▸ Problem statement: Beneath this line is the data. Output exactly the lines from the line with "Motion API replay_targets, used" to the line with "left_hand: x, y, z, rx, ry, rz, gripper", both ends included, and nothing more.

▸ The data:
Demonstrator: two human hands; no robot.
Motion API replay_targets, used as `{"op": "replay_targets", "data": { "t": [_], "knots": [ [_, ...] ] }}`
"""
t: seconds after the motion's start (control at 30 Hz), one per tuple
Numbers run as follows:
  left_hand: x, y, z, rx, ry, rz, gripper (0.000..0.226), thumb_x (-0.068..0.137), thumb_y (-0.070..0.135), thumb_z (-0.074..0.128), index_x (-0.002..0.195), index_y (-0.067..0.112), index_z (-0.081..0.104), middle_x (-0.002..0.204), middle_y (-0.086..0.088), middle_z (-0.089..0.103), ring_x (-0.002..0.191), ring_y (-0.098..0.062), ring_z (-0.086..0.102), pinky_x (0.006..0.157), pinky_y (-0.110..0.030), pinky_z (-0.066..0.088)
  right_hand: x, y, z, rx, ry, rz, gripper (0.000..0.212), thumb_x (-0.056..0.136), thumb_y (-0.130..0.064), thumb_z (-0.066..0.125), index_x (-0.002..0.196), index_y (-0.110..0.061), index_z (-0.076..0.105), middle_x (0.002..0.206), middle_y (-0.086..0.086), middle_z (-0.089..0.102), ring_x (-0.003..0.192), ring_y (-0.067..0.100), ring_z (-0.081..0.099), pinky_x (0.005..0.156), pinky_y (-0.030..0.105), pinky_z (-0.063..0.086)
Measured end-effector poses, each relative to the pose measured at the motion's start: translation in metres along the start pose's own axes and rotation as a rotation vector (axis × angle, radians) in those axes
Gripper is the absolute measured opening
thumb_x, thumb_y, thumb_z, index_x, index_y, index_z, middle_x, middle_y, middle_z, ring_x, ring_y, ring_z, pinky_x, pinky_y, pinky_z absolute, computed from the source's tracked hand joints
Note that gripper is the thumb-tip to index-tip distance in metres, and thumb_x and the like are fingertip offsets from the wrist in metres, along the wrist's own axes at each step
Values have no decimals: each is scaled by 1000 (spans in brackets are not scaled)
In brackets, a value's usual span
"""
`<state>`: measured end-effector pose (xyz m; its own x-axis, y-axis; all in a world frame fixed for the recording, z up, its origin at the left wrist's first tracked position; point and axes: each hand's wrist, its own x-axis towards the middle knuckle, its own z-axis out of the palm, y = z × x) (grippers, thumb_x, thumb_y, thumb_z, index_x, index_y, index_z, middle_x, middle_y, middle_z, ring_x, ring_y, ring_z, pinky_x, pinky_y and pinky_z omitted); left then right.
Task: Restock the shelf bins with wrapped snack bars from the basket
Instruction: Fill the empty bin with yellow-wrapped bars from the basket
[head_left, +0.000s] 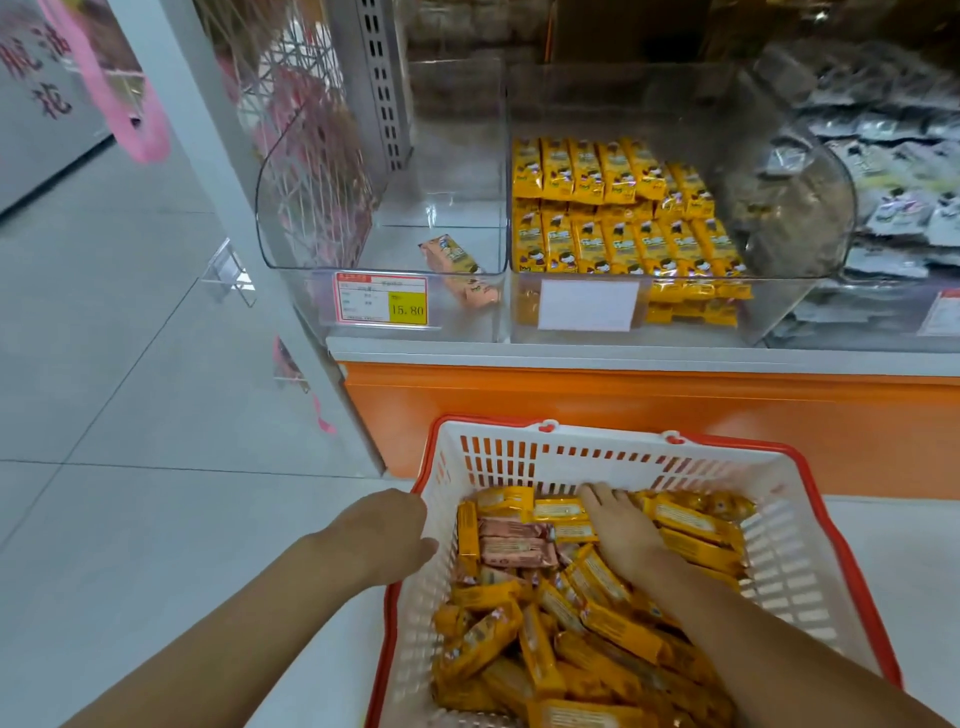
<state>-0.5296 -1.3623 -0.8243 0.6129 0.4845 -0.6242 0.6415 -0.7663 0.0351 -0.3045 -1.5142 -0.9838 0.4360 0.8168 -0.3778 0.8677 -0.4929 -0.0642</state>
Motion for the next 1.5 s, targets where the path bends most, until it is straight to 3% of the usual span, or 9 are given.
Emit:
{"op": "replay_targets", "data": {
  "t": [0.17,0.33,0.43,0.63,0.77,0.9,1.1,1.27,1.5],
  "knots": [
    [1,1,-7,4,-6,32,38,99,37,41,114,4,53,111,-11,61,101,-23,59,73,-25,38,-3,4,1,12,3,2,82,78,11,57,147,-21,25,150,6,33,130,25,43,92,32,49],
    [0,3,-12,-75,-33,45,33,98,36,44,100,6,57,69,2,42,59,-8,42,54,-20,33,-14,1,-20,64,-10,52,66,80,-3,67,134,-21,33,133,5,47,104,21,60,70,28,50],
    [-4,4,-18,-79,-68,12,34,98,40,45,101,7,54,81,2,47,69,-8,46,60,-18,35,-26,1,-34,203,-3,113,65,79,-16,75,131,-21,37,129,3,49,97,20,62,64,26,46],
    [-12,17,-35,-519,-2,158,79,88,32,66,151,21,19,152,-1,32,134,-19,39,103,-26,35,-73,-5,-80,1333,-196,280,75,65,-22,88,127,-12,47,122,3,56,104,20,60,81,30,53],
    [-14,28,-47,-1040,42,329,99,72,31,80,150,32,18,152,2,32,134,-18,40,98,-26,42,-109,-17,-114,2015,-425,107,86,30,-18,100,107,1,67,103,18,70,79,28,71,63,32,59],
    [-21,42,-61,-1456,-27,525,79,70,18,79,139,27,42,136,-4,53,117,-16,58,101,-31,46,-127,-31,-130,2270,-592,-72,72,40,-14,98,103,6,70,95,27,66,60,28,62,50,30,55],
    [-22,58,-76,-1459,96,497,54,60,28,78,111,20,60,103,-2,69,94,-11,67,83,-27,53,-137,-34,-148,2289,-617,-243,66,67,-32,88,121,-2,65,121,28,60,68,20,63,61,24,56],
    [-27,64,-88,-1412,105,512,29,78,18,72,105,20,63,89,5,72,83,-8,70,63,-15,52,-153,-34,-183,2055,-310,-30,46,80,-36,62,110,-2,63,82,16,67,56,18,60,45,21,50],
    [-28,79,-101,-1444,-44,522,55,68,26,71,118,4,64,113,-9,69,108,-22,65,96,-32,50,-154,-21,-195,1920,-276,-68,61,57,-50,87,104,-13,75,101,12,67,78,21,55,65,27,54]
  ]
}}
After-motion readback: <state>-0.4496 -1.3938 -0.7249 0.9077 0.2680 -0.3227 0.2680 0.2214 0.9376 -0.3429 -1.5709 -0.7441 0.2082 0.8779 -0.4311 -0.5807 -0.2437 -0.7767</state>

▸ Response below:
Motion API replay_targets, used as `{"op": "replay_targets", "data": { "t": [_], "knots": [ [_, ...] ] }}`
"""
t: seconds after the motion's start (control at 30 Hz), one per tuple
Numbers run as follows:
  left_hand: x, y, z, rx, ry, rz, gripper (0.000..0.226), thumb_x (-0.068..0.137), thumb_y (-0.070..0.135), thumb_z (-0.074..0.128), index_x (-0.002..0.195), index_y (-0.067..0.112), index_z (-0.081..0.104), middle_x (-0.002..0.204), middle_y (-0.086..0.088), middle_z (-0.089..0.103), ring_x (-0.002..0.191), ring_y (-0.098..0.062), ring_z (-0.086..0.102), pinky_x (0.006..0.157), pinky_y (-0.110..0.030), pinky_z (-0.066..0.088)

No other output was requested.